WORK TASK:
Answer with a number only, stating how many lines of the records hold the word "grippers".

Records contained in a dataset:
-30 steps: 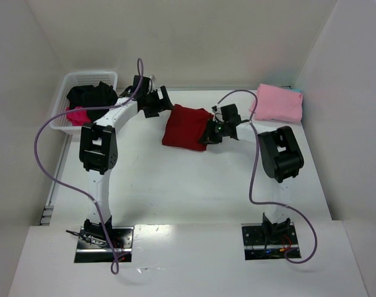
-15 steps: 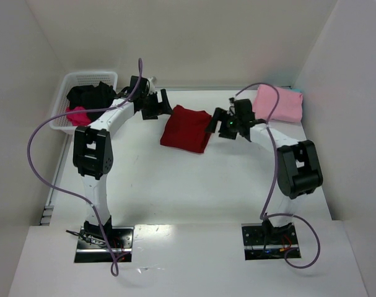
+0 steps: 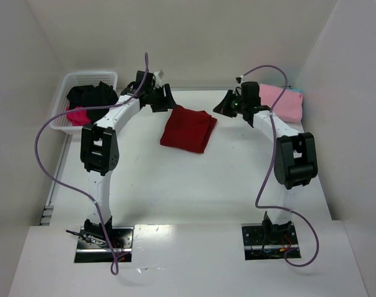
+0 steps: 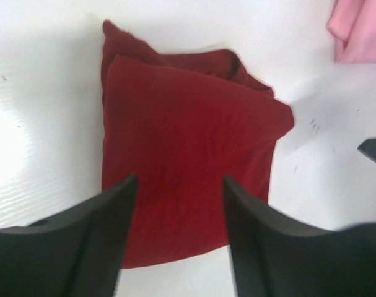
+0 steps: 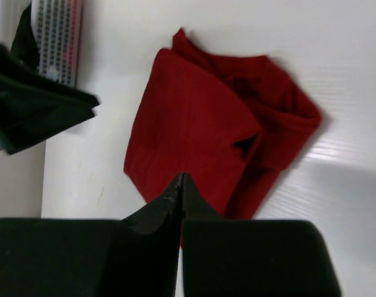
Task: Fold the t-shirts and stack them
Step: Fold the long partially folded tshirt into a neat square, then smooth out wrinkles on the folded tshirt, then put the neatly folded tshirt into the corner of the board with the right arm
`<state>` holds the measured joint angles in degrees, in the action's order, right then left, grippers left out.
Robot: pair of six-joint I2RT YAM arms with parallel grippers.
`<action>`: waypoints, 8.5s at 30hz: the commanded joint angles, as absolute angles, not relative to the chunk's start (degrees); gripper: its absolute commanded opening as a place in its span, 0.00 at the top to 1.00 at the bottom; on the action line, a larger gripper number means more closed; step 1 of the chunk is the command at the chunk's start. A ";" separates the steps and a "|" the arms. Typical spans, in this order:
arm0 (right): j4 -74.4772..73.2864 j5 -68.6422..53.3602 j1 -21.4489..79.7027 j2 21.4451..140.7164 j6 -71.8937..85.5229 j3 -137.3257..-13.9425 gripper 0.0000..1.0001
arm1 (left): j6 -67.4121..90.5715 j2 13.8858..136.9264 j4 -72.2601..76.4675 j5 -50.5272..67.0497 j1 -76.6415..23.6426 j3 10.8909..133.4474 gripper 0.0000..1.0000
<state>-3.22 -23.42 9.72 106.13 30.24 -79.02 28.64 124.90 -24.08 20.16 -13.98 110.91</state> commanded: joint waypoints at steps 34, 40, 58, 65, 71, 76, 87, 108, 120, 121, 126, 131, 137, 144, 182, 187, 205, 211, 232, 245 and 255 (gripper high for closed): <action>1.14 -21.36 9.23 123.66 29.27 -85.61 0.99 | 30.94 126.04 -17.84 29.09 -23.29 96.77 0.77; 1.14 -21.36 8.70 122.26 28.74 -85.08 0.99 | 30.32 121.56 -19.07 29.61 -23.29 97.47 0.67; 5.09 -32.86 8.70 112.67 35.41 -81.48 1.00 | 34.80 118.56 -11.71 29.45 -28.56 93.08 0.82; 9.31 -38.32 9.75 119.26 38.50 -80.95 1.00 | 37.26 122.25 -7.65 28.83 -29.09 89.39 0.92; 8.70 -38.32 10.90 122.51 37.97 -83.40 1.00 | 38.94 126.90 -4.92 31.63 -29.61 89.38 0.92; 7.65 -38.32 10.90 124.45 37.44 -84.55 1.00 | 40.60 130.60 -4.31 32.78 -29.62 90.88 0.92; 3.70 -34.72 10.90 128.14 33.13 -85.69 1.00 | 42.27 131.75 -2.55 31.64 -29.62 88.77 0.92; -6.33 -26.19 8.09 113.48 26.63 -91.76 1.00 | 38.07 114.54 -10.10 37.52 -26.73 89.56 0.81; -10.45 -21.72 11.42 104.59 23.04 -84.38 1.00 | 27.78 103.79 -17.57 28.48 -10.64 85.07 0.20; -11.50 -20.40 12.73 104.59 23.03 -83.50 1.00 | 27.25 105.19 -17.58 26.65 -10.11 85.08 0.18; -15.81 -15.93 17.48 105.37 24.25 -81.74 1.00 | 24.00 109.94 -20.03 18.82 -9.58 89.11 0.11; -18.81 -9.40 21.53 108.54 28.46 -81.12 0.94 | 22.68 115.39 -20.04 18.81 -9.58 91.75 0.09; -14.68 -8.00 21.53 109.16 30.76 -77.17 0.98 | 21.36 119.79 -19.51 18.81 -9.05 93.77 0.09; -15.21 -7.48 21.53 117.06 30.15 -80.32 1.00 | 19.07 122.70 -18.38 21.26 -8.44 96.32 0.08; -22.95 -7.45 12.67 121.04 22.15 -96.24 0.47 | 18.10 123.66 -16.35 39.29 -7.82 93.16 0.01; -18.38 -19.14 5.03 115.67 23.03 -90.28 0.21 | 18.72 122.34 -16.87 37.80 -7.82 93.69 0.01; -6.50 -40.88 6.68 122.86 18.46 -85.52 0.00 | 20.39 116.19 -18.11 35.42 -8.35 92.37 0.01; -5.98 -40.34 6.68 125.32 18.98 -86.04 0.00 | 20.39 115.05 -18.11 34.89 -8.35 91.23 0.01; -7.65 -40.25 10.11 133.86 18.37 -92.81 0.00 | 20.92 115.58 -18.63 34.89 -8.35 90.70 0.01; -7.04 -41.74 11.16 136.05 18.37 -92.29 0.07 | 20.92 116.10 -18.63 34.89 -8.35 90.70 0.01; -7.90 -42.28 11.69 137.45 18.90 -92.89 0.11 | 19.86 116.63 -20.39 34.89 -8.35 92.37 0.01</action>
<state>-3.03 -44.64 9.87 132.46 19.90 -93.12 19.94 117.23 -20.23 34.54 -8.10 91.33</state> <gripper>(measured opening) 0.888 0.992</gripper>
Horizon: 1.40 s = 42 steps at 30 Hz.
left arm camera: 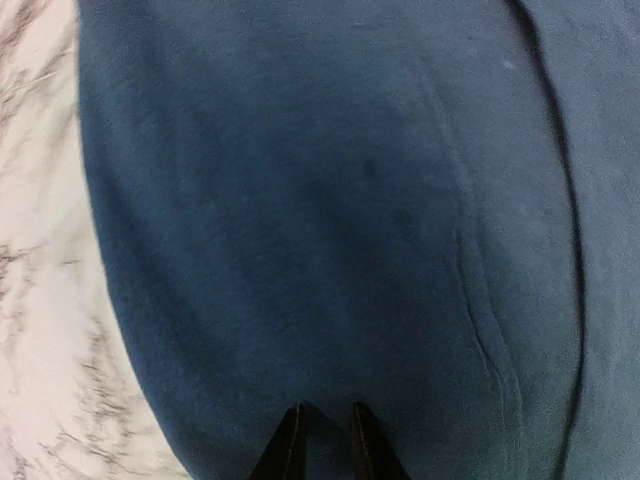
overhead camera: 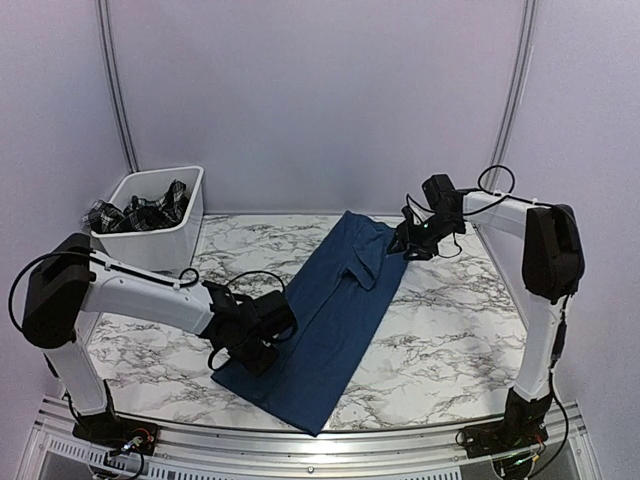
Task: Fold and stack the mixed laundry pile
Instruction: Rotate the rectangle-folded T-shirt at the center of the board.
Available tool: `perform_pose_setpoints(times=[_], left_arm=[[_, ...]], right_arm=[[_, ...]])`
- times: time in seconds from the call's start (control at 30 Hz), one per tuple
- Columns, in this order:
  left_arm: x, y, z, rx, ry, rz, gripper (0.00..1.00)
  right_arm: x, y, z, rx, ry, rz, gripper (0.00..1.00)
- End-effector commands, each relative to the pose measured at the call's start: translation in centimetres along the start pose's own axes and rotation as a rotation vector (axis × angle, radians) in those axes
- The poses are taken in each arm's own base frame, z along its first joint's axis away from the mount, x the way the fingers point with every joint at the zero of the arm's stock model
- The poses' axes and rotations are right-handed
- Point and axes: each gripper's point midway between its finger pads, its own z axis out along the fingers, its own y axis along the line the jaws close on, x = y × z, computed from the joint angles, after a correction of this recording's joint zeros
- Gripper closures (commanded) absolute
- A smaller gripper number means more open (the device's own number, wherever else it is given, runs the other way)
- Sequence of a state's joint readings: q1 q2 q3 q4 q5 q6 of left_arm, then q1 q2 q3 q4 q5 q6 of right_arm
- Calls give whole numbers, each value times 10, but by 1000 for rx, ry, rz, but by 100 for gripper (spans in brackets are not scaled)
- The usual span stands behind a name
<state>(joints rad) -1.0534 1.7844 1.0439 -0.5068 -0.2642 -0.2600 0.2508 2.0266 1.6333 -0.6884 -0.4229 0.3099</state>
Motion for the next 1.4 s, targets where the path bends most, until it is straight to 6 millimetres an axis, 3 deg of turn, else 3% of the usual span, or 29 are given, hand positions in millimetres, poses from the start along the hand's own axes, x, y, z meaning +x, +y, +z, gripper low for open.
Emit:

RESPONSE TO THIS TASK:
2